Stamina, Stamina, STAMINA

So, my existential crisis of the moment... Don't get this confused with an "existential crisis" though. Powering through life with Delusions of Reference takes Stamina. So does messaging Jason and not getting a response, yes. What is your problem? What is your problem? Well, it helped me through the moment. Did I say anything wrong though? THAT'S NOT IT. THAT'S NOT IT. It was this fucking Fish Out of Water Story, etc. The messages themselves were not the problem. Well... Back to stamina. I have to use stamina to sort through, well what about this? What about this? No gloat. Then... "Well, I wish I were still alive so I could AT LEAST have the pleasure of reading a message from you Rachel, now that I'm dead." Then... "Well, use Rachel's motto, what ever keeps me going through the minute..." "Well now I'm mad there is clear evidence she was right about Fish Out of Water Psychology. I am just so fucking embarrassed I can't live THAT mistake down." To... "Force her to kill herself! That will keep me going, like Rachel's life motto!" To... Rachel says, "I was right about Fish Out of Water Psychology, you are punishing me. There is a difference between a drink and forced suicide, Jason." And every second I sit here, I know I can't die and that takes stamina.

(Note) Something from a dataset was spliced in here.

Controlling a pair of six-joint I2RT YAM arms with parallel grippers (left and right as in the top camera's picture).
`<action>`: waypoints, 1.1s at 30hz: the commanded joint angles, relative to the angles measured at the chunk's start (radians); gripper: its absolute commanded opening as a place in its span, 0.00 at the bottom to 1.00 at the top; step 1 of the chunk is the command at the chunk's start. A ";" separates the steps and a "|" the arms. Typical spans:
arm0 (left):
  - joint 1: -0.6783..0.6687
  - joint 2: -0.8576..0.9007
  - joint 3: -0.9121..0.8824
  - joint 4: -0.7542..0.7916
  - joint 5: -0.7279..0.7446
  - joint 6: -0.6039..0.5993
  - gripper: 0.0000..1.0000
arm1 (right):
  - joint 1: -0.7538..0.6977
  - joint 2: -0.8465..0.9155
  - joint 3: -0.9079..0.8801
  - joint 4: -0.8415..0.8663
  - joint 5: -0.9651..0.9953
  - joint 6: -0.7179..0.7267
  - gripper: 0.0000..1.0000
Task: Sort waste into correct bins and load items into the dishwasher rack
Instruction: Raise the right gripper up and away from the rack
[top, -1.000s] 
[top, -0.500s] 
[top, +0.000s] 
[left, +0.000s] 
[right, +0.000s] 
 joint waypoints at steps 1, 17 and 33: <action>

Handing Out Business Cards Around the Neighborhood Rumination Topic

I do not have business cards. True. Never have. I don't interact with kids except smiles. And... But no litter. Yeah? No litter. If there were business cards, you would see them all over the neighborhood. Never, but huh. But if... One time she did hand out a business card, or someth'. Yeah... No, no one thinks you hand out business cards to kids. Hmmm... This is just a thought process I am thinking with my region 9. Umm... Moving on. No more.

Tuesday, April 11, 2023

Bible-Thumper's Go To Book Is the Bible Only

Classic situation on the internet, as I receive word. A Christian quotes scripture. "And why? What reason do you have that I should trust your sacred holy book? And please, don't quote scripture here for an answer." And the Christian says... "Well, I'm going to anyway..." Don't mind if I do... Going to anyway... I have the upper hand because it's scripture and so I think... Just a thought. Ba doom cha! Remember, huh... Suicide for Hire again?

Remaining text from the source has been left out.